Julien Pélage Auguste Brizeux (/fr/; 12 September 1803 – 3 May 1858) was a French poet. He was said to belong to a family of Irish origin, but long settled in Brittany. He was educated for the law, but in 1827 he produced at the Théâtre Français a one-act verse comedy, Racine, in collaboration with Philippe Busoni.

His most important works are, first, Marie (1832, 1836, 1840), then, Les Bretons (1845, 1846). He also wrote in his native Cornouaille dialect of the Breton language, most notably Telenn-Arvor and Furnez Breiz.

==Life==
Brizeux was born at Lorient, Morbihan. Though he was brought up with the Cornouaille dialect of Breton, in his Breton language verse he used the standardised Breton orthography codified by Jean-François Le Gonidec. He became an ardent student of the philology and archaeology of Brittany, and had collected materials for a dictionary of Breton place-names.

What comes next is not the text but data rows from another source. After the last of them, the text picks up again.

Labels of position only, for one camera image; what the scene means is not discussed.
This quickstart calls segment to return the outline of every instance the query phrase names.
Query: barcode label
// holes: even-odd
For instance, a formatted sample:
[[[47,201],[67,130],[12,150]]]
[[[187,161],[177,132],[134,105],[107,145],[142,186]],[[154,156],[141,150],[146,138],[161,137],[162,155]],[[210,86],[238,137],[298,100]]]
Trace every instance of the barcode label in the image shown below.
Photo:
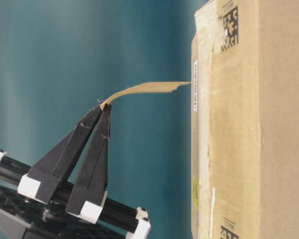
[[[197,60],[194,62],[194,111],[197,111]]]

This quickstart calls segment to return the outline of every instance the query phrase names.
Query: teal wall
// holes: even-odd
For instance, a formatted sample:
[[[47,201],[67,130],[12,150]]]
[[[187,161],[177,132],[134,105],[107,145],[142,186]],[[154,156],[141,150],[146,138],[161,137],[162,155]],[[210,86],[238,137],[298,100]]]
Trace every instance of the teal wall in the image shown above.
[[[33,164],[97,100],[190,81],[204,2],[0,0],[0,148]],[[109,144],[109,197],[148,209],[149,239],[191,238],[190,86],[116,100]]]

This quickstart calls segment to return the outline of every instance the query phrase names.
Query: cardboard box
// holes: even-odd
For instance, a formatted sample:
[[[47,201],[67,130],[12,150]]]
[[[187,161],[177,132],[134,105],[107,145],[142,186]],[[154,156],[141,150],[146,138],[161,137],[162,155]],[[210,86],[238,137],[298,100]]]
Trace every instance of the cardboard box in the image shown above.
[[[211,0],[195,22],[193,237],[299,239],[299,0]]]

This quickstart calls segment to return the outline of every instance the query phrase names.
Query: black plastic part
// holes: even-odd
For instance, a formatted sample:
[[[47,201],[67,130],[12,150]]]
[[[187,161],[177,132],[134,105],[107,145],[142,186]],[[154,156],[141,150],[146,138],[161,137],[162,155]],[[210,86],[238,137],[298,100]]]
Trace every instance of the black plastic part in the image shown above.
[[[68,179],[101,113],[100,106],[93,108],[73,131],[31,167],[28,177],[41,182],[37,199],[47,204],[59,184]]]
[[[64,212],[62,205],[29,201],[0,186],[0,228],[11,239],[124,239],[99,224],[88,224]]]
[[[29,170],[30,166],[20,163],[14,159],[10,159],[11,158],[6,157],[5,160],[1,161],[0,179],[17,186],[22,175],[27,173],[27,170]],[[23,169],[24,171],[20,172],[18,170],[15,170],[15,168],[12,168],[10,166],[12,162],[18,164],[18,168]],[[52,201],[66,207],[72,188],[72,183],[62,183],[53,195]],[[107,198],[99,219],[126,231],[134,233],[139,223],[135,218],[136,214],[137,210]]]
[[[79,215],[85,201],[100,206],[108,184],[108,138],[111,107],[105,105],[75,180],[66,211]]]

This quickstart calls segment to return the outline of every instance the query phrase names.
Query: black metal rail
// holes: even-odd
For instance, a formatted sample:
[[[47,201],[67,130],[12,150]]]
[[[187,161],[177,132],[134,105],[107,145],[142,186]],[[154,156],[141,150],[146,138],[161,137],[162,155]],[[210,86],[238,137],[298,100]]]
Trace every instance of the black metal rail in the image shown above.
[[[3,157],[0,162],[0,179],[18,186],[22,176],[28,173],[31,167],[10,157]],[[63,183],[52,197],[52,201],[64,206],[67,205],[73,184]],[[116,227],[134,233],[139,221],[135,218],[137,210],[124,204],[106,199],[100,220]]]

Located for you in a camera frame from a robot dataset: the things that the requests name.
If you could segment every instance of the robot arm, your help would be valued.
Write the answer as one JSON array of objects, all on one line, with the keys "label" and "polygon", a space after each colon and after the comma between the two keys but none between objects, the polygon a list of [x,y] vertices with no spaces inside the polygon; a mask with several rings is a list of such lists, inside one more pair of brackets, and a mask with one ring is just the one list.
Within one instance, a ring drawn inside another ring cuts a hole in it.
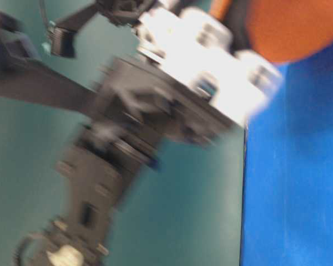
[{"label": "robot arm", "polygon": [[[185,3],[97,1],[51,29],[52,51],[70,57],[74,35],[96,10],[133,27],[145,60],[116,59],[97,92],[32,58],[23,42],[15,47],[24,49],[13,49],[0,38],[0,96],[91,118],[58,163],[70,184],[69,211],[40,235],[32,266],[100,265],[113,210],[140,168],[155,166],[162,138],[210,143],[230,127],[244,127],[276,91],[279,73],[271,64],[247,50],[231,51],[232,32],[199,9],[180,11]],[[16,265],[36,238],[21,243]]]}]

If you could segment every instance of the blue table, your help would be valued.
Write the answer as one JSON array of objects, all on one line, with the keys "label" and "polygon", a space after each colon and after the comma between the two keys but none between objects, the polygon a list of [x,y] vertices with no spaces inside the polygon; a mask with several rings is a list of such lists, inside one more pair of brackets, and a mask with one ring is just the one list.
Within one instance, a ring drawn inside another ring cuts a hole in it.
[{"label": "blue table", "polygon": [[333,45],[249,126],[241,265],[333,265]]}]

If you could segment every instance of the green background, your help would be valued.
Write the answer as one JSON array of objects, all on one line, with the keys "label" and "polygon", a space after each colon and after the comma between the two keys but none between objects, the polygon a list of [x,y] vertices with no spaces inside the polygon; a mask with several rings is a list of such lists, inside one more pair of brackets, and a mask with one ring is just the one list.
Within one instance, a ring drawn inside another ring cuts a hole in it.
[{"label": "green background", "polygon": [[[48,17],[55,20],[88,3],[47,1]],[[99,78],[100,65],[134,54],[137,44],[129,28],[97,16],[77,38],[76,60],[50,57],[41,47],[38,1],[0,0],[0,10],[24,23],[47,65],[84,86]],[[53,167],[84,121],[73,112],[0,99],[0,266],[11,265],[16,244],[28,232],[65,211],[67,184]],[[105,264],[238,265],[243,140],[237,129],[207,149],[165,141],[161,170],[144,169],[117,213]]]}]

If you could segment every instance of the black robot arm segment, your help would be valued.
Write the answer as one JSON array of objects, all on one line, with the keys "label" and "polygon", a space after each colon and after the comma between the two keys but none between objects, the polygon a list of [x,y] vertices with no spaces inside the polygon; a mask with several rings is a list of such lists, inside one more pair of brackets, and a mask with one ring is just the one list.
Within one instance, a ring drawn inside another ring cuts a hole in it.
[{"label": "black robot arm segment", "polygon": [[0,97],[89,115],[86,106],[95,92],[51,70],[31,54],[25,41],[5,42],[0,34]]},{"label": "black robot arm segment", "polygon": [[97,5],[93,3],[67,18],[60,19],[52,29],[48,29],[51,53],[60,57],[74,58],[74,37],[97,12]]}]

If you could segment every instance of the cable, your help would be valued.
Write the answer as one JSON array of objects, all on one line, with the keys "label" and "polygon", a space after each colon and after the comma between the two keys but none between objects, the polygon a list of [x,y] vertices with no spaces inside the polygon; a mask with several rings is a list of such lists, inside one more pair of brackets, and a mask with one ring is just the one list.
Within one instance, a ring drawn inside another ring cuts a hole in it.
[{"label": "cable", "polygon": [[48,21],[48,18],[47,18],[46,4],[45,4],[44,0],[39,0],[39,11],[41,13],[41,17],[42,17],[44,26],[48,30],[49,21]]},{"label": "cable", "polygon": [[23,259],[22,255],[24,251],[28,248],[28,246],[36,240],[45,239],[45,235],[42,233],[31,233],[26,236],[23,240],[21,240],[20,244],[18,245],[17,249],[15,250],[13,256],[13,265],[14,266],[23,266]]}]

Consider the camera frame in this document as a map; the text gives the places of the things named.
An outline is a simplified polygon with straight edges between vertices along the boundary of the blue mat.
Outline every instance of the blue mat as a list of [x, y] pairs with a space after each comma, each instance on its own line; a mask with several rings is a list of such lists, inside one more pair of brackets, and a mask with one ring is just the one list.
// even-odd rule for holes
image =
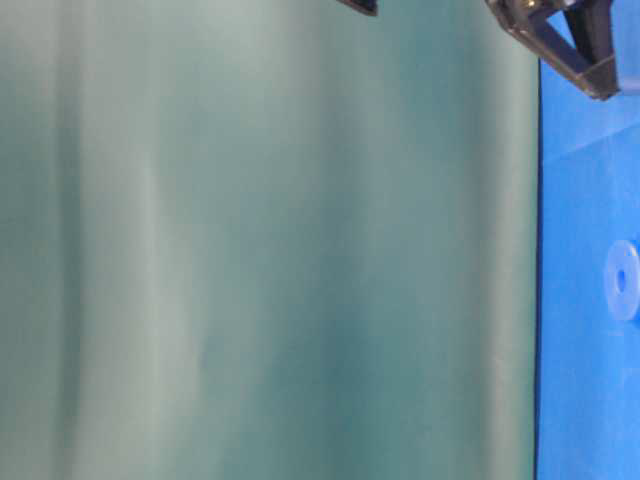
[[[629, 85], [640, 77], [640, 3], [617, 0], [613, 13]], [[538, 479], [636, 478], [640, 321], [610, 309], [605, 267], [615, 242], [640, 240], [640, 97], [597, 102], [547, 66], [541, 77]], [[635, 288], [619, 275], [618, 288]]]

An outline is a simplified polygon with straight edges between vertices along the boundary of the green backdrop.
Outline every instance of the green backdrop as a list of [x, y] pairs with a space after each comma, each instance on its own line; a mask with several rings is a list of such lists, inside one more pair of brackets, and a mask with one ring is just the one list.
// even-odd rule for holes
[[1, 2], [0, 478], [531, 478], [536, 88], [480, 1]]

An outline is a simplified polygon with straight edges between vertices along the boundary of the teal fabric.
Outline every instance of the teal fabric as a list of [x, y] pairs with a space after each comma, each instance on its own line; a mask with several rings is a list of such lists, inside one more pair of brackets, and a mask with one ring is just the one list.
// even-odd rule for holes
[[0, 478], [531, 478], [536, 64], [482, 2], [0, 19]]

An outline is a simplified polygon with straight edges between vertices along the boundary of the blue surface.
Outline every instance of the blue surface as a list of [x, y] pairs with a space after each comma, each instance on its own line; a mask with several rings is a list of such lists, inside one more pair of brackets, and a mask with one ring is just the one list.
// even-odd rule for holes
[[[639, 5], [617, 1], [614, 22], [633, 80]], [[640, 322], [609, 312], [603, 276], [611, 246], [640, 238], [640, 97], [592, 101], [543, 66], [541, 151], [538, 479], [636, 478]]]

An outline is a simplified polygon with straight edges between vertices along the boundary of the black plastic part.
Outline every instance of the black plastic part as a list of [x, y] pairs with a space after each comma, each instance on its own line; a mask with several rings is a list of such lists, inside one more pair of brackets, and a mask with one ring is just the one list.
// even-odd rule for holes
[[[485, 0], [500, 26], [592, 98], [619, 91], [611, 31], [613, 0]], [[562, 11], [575, 47], [548, 22]]]
[[357, 10], [365, 15], [375, 17], [378, 15], [378, 2], [377, 0], [338, 0], [345, 5]]

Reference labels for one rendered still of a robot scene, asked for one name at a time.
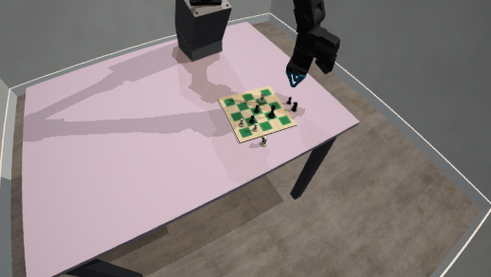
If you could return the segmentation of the green and cream chessboard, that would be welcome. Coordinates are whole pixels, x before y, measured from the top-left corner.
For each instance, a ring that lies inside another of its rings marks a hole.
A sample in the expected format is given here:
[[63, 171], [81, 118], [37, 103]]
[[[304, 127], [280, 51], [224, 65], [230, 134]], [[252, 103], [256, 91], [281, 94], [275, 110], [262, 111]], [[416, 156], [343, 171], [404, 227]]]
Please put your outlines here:
[[[264, 103], [260, 103], [259, 99], [263, 92]], [[223, 97], [218, 100], [240, 143], [297, 126], [270, 85]], [[254, 112], [257, 104], [259, 105], [259, 113]], [[271, 105], [276, 105], [274, 119], [268, 117], [268, 114], [271, 112]], [[254, 116], [255, 122], [249, 123], [252, 115]], [[244, 120], [243, 127], [239, 126], [240, 119]], [[253, 131], [255, 123], [258, 124], [257, 132]]]

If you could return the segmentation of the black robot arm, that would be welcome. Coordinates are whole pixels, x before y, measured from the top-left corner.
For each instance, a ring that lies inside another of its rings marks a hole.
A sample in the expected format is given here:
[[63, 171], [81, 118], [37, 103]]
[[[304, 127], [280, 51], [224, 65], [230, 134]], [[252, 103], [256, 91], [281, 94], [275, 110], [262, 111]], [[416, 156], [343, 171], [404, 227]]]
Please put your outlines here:
[[[323, 0], [293, 0], [293, 2], [298, 33], [295, 46], [303, 51], [313, 50], [310, 53], [300, 54], [298, 66], [308, 70], [310, 62], [316, 58], [316, 65], [324, 74], [331, 72], [336, 61], [340, 39], [326, 28], [320, 27], [320, 22], [325, 18]], [[220, 6], [222, 0], [190, 0], [190, 3], [192, 6]]]

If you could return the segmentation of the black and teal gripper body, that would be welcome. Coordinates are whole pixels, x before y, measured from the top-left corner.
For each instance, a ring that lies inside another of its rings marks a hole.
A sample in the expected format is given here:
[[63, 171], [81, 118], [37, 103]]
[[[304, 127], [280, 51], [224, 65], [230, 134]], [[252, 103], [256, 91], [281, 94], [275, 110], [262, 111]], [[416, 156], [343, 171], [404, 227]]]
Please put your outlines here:
[[305, 69], [305, 68], [302, 68], [302, 67], [299, 67], [298, 64], [299, 64], [299, 60], [300, 60], [300, 54], [301, 53], [310, 53], [312, 52], [313, 50], [311, 51], [303, 51], [303, 50], [300, 50], [298, 48], [294, 48], [294, 52], [293, 52], [293, 56], [291, 57], [290, 61], [288, 62], [287, 66], [286, 66], [286, 71], [288, 72], [291, 72], [291, 73], [294, 73], [294, 74], [301, 74], [301, 75], [306, 75], [308, 70]]

A journey to Italy in company with Auguste Barbier made a great impression on him, and a second visit (1834) resulted in 1841 in the publication of a complete French translation of Dante's Divine Comedy in terza rima. In his collection Primel el Nola (1852) he included poems written under Italian influence, entitled Les Ternaires (1841), but in the rustic idyll of Marie (1836) he turned to Breton country life. In Les Bretons (1845) he found his inspiration in the folklore and legends of his native province. In La Chasse du Prince Arthur he created a narrative around the short life of Arthur I, Duke of Brittany, murdered by King John of England. His Histoires poétiques (1855) was crowned by membership in the French Academy.

Following his death at Montpellier in 1858, his Œuvres complètes (2 vols., 1860) were edited with an assessment of the author by Saint-René Taillandier. Another edition appeared in 1880–1884 (4 vols.). A long list of articles on his work may be consulted in an exhaustive monograph, Brizeux. Sa vie et ses œuvres (1898), by the abbé Constantin Lecigne.

Known as "le prince des bardes bretons", he was credited as the founder of modern Breton literature by later Breton Celticists. Théodore Botrel created a monument to him in Pont-Aven, which is ceremonially adorned each year at the Fête des Fleurs d’Ajonc. His works in Breton, Telenn Arvor (1844), and his collection of proverbs, Furnez Breiz (1845), were republished by Roparz Hemon in the Breton language literary magazine Gwalarn in 1929.

==Works==
- Racine, one-act comedy in verse, with Philippe Busoni, Paris, Théâtre-Français, 27 décembre 1827
- Marie, verse novel, 1832 on line text
- Les Ternaires, book of lyrics, 1841
- Les Bretons, narrative poem, 1845
- Furnez Breiz, 1845 Text in Wikisource
- Histoires poétiques, suivies d'un Essai sur l'art, ou Poétique nouvelle, 1855 on line text
- Primel et Nola, 1852
- Editions and translations
- Mémoires de Madame de La Vallière, 2 vol., 1829
- La Divine Comédie de Dante Alighieri, traduction nouvelle par A. Brizeux,.avec une notice et des notes par le même, 1841
- Posthumous publications
- Œuvres complètes, 2 vol., 1860 on line text 1 2
- Œuvres, 1874 on line text
- Œuvres, 4 vol., 1879-1884 on line texts 1 : Marie. Télen Arvor. Furnez Breiz. 2 : Les Bretons. 3 : Les Fleurs d'or (Les Ternaires). Histoires poétiques I-III 4 : Histoires poétiques IV-V. Cycle. Poétique nouvelle.
- Marie, poème. Primel et Nola, preface by Saint-René Taillandier, illustrations by Henri Pille, 1882
- Œuvres choisies, 1910
- Choix de poésies, 1932
- Telenn arvor furnez Breiz peurreizet hag embannet gant Roparz Hemo, 1932
- Un Poète romantique et ses amis : correspondance 1805-1858. Auguste Brizeux, letters, edited by Jean-Louis Debauve, Brest, Centre de recherche bretonne et celtique, 1989

== Legacy ==
In 1888, a monument was created in the town of Lorient in tribute to Brizeux.

In Brittany, 1 elementary school, 2 middle schools, and 1 high school were named after him, as well as 19 streets in various towns of France.